The primary symptom of oculomotor nerve palsy is diplopia from misalignment of the visual axes, and the pattern of image separation is the key to diagnosing which particular cranial nerve (and extraocular muscle) is involved. With unilateral third cranial nerve palsy, the involved eye usually is deviated down and out (infraducted, abducted), and there is ptosis, which may be severe enough to cover the pupil. In addition, pupillary dilatation can cause symptomatic glare in bright light (if the ptotic lid does not cover the pupil), and paralysis of accommodation causes blurred vision for near objects.

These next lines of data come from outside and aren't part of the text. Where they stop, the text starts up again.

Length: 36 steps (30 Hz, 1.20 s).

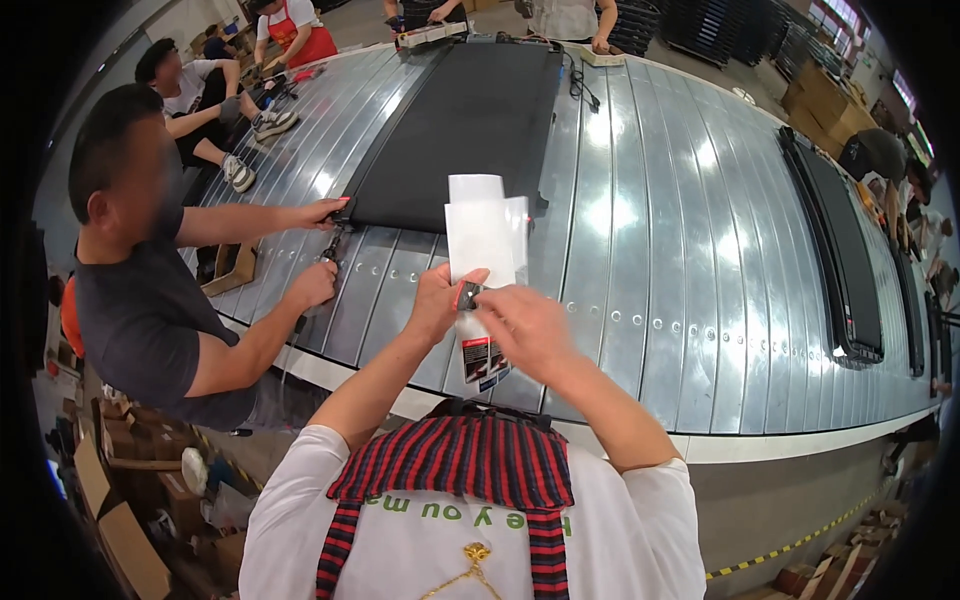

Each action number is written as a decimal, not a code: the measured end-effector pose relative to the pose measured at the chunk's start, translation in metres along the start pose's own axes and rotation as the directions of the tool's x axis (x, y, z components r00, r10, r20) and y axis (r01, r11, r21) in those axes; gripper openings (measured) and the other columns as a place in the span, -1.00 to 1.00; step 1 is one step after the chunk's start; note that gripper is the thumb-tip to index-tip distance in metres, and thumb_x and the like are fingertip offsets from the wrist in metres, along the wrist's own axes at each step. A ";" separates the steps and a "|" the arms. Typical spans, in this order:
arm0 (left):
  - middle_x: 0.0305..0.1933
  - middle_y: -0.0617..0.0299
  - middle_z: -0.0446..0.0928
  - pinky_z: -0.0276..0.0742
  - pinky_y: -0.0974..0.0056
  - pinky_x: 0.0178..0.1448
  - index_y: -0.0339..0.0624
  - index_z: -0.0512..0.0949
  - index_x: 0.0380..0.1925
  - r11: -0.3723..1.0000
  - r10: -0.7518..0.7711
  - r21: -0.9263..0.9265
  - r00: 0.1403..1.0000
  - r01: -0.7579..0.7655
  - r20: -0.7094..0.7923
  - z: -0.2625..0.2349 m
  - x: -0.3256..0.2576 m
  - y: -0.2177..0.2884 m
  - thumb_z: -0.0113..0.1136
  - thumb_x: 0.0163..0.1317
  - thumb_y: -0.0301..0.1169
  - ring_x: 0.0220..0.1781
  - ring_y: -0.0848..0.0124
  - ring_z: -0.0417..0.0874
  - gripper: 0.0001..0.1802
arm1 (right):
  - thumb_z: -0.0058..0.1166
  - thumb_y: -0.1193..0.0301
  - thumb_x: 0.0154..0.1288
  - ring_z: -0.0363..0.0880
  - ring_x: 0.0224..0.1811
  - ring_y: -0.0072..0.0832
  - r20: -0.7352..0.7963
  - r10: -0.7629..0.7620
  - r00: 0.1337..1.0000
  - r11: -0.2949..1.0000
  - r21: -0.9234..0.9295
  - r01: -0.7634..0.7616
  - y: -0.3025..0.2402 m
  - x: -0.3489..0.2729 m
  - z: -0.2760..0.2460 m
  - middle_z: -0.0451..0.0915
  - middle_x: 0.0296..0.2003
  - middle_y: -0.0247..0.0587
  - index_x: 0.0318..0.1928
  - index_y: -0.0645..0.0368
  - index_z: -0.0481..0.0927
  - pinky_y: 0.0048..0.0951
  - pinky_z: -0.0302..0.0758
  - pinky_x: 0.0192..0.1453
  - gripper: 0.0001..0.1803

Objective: Apply product labels and stickers to treadmills on a factory assembly line.

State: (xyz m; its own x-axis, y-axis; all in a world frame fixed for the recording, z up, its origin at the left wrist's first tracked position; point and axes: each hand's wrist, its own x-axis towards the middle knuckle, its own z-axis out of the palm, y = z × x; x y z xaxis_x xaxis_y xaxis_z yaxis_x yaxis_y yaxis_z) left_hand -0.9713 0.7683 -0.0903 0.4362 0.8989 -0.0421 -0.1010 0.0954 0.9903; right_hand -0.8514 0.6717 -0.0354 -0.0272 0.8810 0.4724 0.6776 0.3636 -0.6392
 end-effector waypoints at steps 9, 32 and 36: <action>-0.46 0.15 0.57 0.41 0.37 -0.36 -0.35 0.50 -0.37 0.953 0.124 0.259 0.981 -0.160 0.149 -0.022 -0.007 -0.021 0.08 0.07 -0.36 -0.40 0.62 0.47 -0.76 | 0.05 0.49 -0.01 0.46 -0.46 -0.27 -0.008 -0.157 0.988 0.964 -0.218 0.152 0.003 0.012 0.020 0.47 -0.51 -0.21 -0.37 0.13 0.51 -0.35 0.39 -0.43 -0.87; -0.33 0.25 0.55 0.43 0.45 -0.23 -0.30 0.49 -0.24 0.976 -0.109 0.216 0.937 0.037 0.331 -0.102 0.033 -0.013 0.10 0.09 -0.36 -0.32 0.59 0.50 -0.73 | 0.06 0.58 -0.06 0.44 -0.57 -0.55 -0.181 0.282 0.942 0.959 0.047 -0.278 -0.012 -0.003 0.036 0.43 -0.60 -0.26 -0.48 0.19 0.46 -0.59 0.36 -0.51 -0.92; -0.29 0.25 0.54 0.42 0.43 -0.19 -0.28 0.48 -0.21 0.967 -0.084 0.251 0.894 -0.032 0.440 -0.115 0.042 -0.016 0.08 0.10 -0.34 -0.29 0.57 0.50 -0.71 | 0.09 0.59 -0.06 0.44 -0.42 -0.65 -0.464 0.545 0.699 0.837 0.351 -0.419 0.018 -0.025 0.023 0.44 -0.44 -0.37 -0.40 0.20 0.44 -0.66 0.36 -0.38 -0.84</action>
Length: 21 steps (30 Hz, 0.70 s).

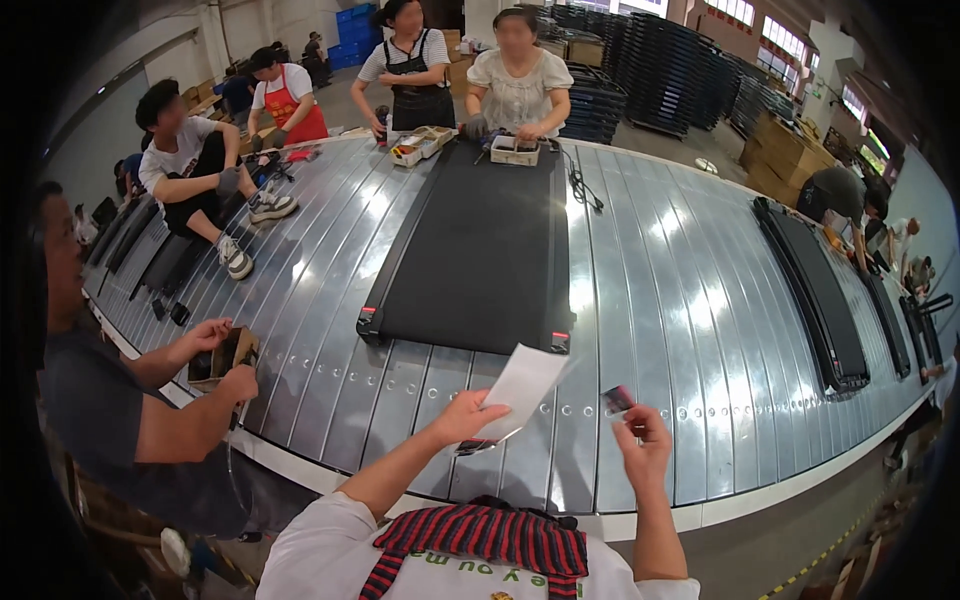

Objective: Apply product labels and stickers to treadmills on a factory assembly line.

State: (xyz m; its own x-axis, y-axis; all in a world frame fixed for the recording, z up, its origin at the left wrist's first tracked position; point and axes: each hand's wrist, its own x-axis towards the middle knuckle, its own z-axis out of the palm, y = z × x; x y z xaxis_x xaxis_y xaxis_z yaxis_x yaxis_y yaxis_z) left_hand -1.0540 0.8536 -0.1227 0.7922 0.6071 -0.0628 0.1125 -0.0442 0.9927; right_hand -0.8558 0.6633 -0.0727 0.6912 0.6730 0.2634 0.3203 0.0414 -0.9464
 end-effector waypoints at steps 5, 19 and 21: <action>-0.26 0.26 0.53 0.40 0.40 -0.13 -0.28 0.47 -0.18 0.993 -0.058 -0.079 0.947 0.088 0.317 -0.013 -0.012 0.025 0.07 0.12 -0.31 -0.26 0.55 0.48 -0.69 | 0.25 0.53 -0.21 0.43 -0.16 -0.47 0.285 0.079 0.955 0.963 0.225 -0.146 0.012 -0.001 0.009 0.41 -0.10 -0.21 0.18 0.20 0.04 -0.48 0.35 -0.08 -0.11; -0.37 0.08 0.54 0.42 0.31 -0.25 -0.16 0.49 -0.26 0.886 -0.064 0.445 0.984 0.133 -0.168 -0.013 0.036 -0.045 0.07 0.07 -0.26 -0.33 0.26 0.54 -0.72 | 0.17 0.46 -0.05 0.47 -0.28 -0.54 0.268 0.353 0.896 0.932 -0.014 -0.363 0.083 0.038 0.062 0.52 -0.33 -0.22 -0.15 0.35 0.41 -0.53 0.40 -0.18 -0.59; -0.39 0.07 0.52 0.43 0.20 -0.28 -0.12 0.48 -0.30 0.839 0.007 0.535 0.980 0.101 -0.197 -0.021 0.044 -0.057 0.05 0.06 -0.28 -0.32 0.12 0.53 -0.77 | 0.16 0.42 -0.05 0.45 -0.36 -0.58 0.187 0.401 0.897 0.914 -0.014 -0.405 0.100 0.067 0.050 0.52 -0.42 -0.26 -0.18 0.35 0.43 -0.57 0.38 -0.27 -0.61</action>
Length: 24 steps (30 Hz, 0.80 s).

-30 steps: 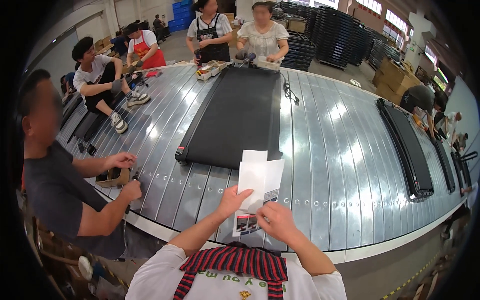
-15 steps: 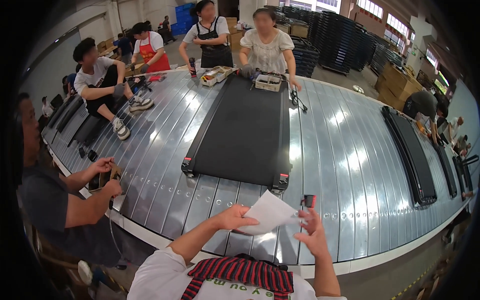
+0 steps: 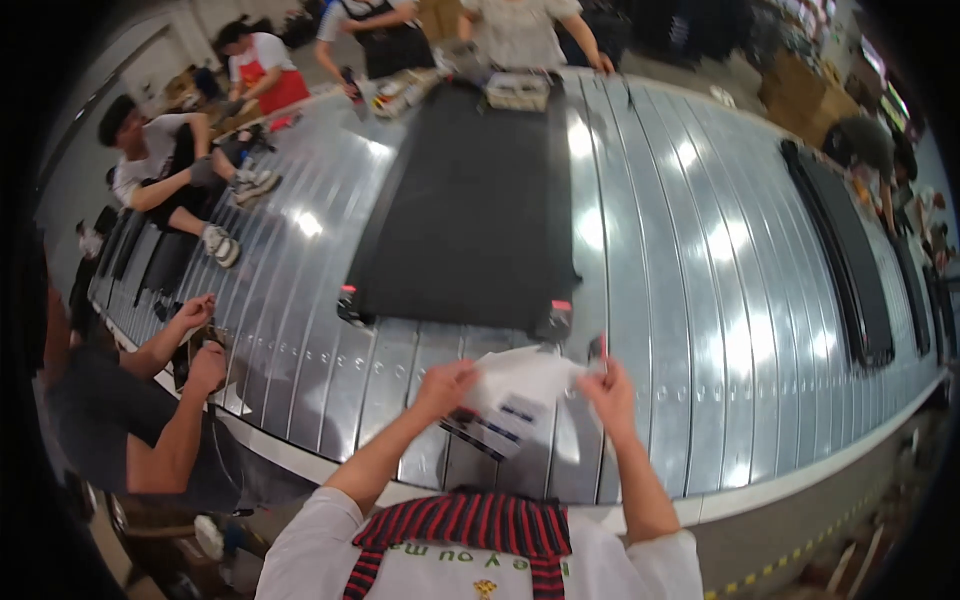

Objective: Apply product labels and stickers to treadmills on a factory assembly line.

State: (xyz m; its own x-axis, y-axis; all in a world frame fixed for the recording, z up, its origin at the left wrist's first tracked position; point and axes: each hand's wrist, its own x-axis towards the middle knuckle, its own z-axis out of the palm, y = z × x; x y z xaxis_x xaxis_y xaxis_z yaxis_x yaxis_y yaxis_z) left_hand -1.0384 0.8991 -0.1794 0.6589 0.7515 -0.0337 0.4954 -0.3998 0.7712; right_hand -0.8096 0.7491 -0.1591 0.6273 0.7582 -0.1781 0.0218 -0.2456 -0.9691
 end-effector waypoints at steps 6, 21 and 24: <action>-0.32 0.13 0.52 0.45 0.20 -0.27 -0.14 0.48 -0.39 0.883 0.387 0.253 0.918 -0.395 0.081 0.004 0.051 0.004 0.06 -0.07 -0.47 -0.28 0.18 0.53 -0.83 | 0.05 0.35 0.06 0.37 -0.41 -0.66 0.045 0.054 0.998 0.998 0.016 -0.055 -0.012 0.110 -0.033 0.45 -0.46 -0.41 -0.40 0.21 0.49 -0.56 0.35 -0.32 -0.83; 0.06 0.19 0.34 0.33 0.22 0.02 -0.19 0.43 -0.45 0.771 0.442 0.312 0.820 -0.555 0.365 0.045 0.152 0.022 -0.06 -0.03 -0.49 0.03 0.20 0.36 -0.88 | 0.05 0.42 0.07 0.38 -0.33 -0.54 0.454 0.392 0.800 0.888 0.042 -0.459 0.018 0.224 0.013 0.43 -0.41 -0.31 -0.38 0.20 0.44 -0.52 0.36 -0.26 -0.87; 0.07 0.21 0.32 0.32 0.20 0.01 -0.19 0.42 -0.46 0.773 0.432 0.316 0.821 -0.550 0.374 0.044 0.156 0.026 -0.05 -0.06 -0.50 0.01 0.24 0.35 -0.89 | 0.03 0.42 0.09 0.38 -0.33 -0.58 0.453 0.398 0.797 0.891 0.014 -0.453 0.013 0.226 0.017 0.44 -0.43 -0.36 -0.42 0.15 0.45 -0.50 0.37 -0.22 -0.91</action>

Pupil sparing oculomotor palsy (pupil reacts to light)
Pituitary apoplexy oculomotor nerve palsy, should be considered early in the differential diagnosis of sudden onset isolated complete third nerve palsy.
A cervicocephalic fibromuscular dysplasia (FMD) patient with a history of right oculomotor nerve palsy in 2000. Angiography revealed bilateral internal carotid artery (aneurysms and a fusiform aneurysm in the right vertebral artery. Typical “string-of-beads” phenomenon was observed in V2 segment of left vertebral artery. The right ICA giant aneurysm was treated by right ICA occlusion and superficial temporal artery to middle cerebral artery bypass at that time. Five years later, the patient presented with paroxysmal weakness in right limbs. The subsequent angiography showed the enlargement of left ICA aneurysm. It was treated satisfactorily with left external carotid artery-saphenous vein-MCA bypass and left ICA ligation. During the long-term follow-up, the patient kept no neurological deficit and the angiography showed good patency of bilateral grafts and the lesions in bilateral vertebral arteries remained unchanged 1).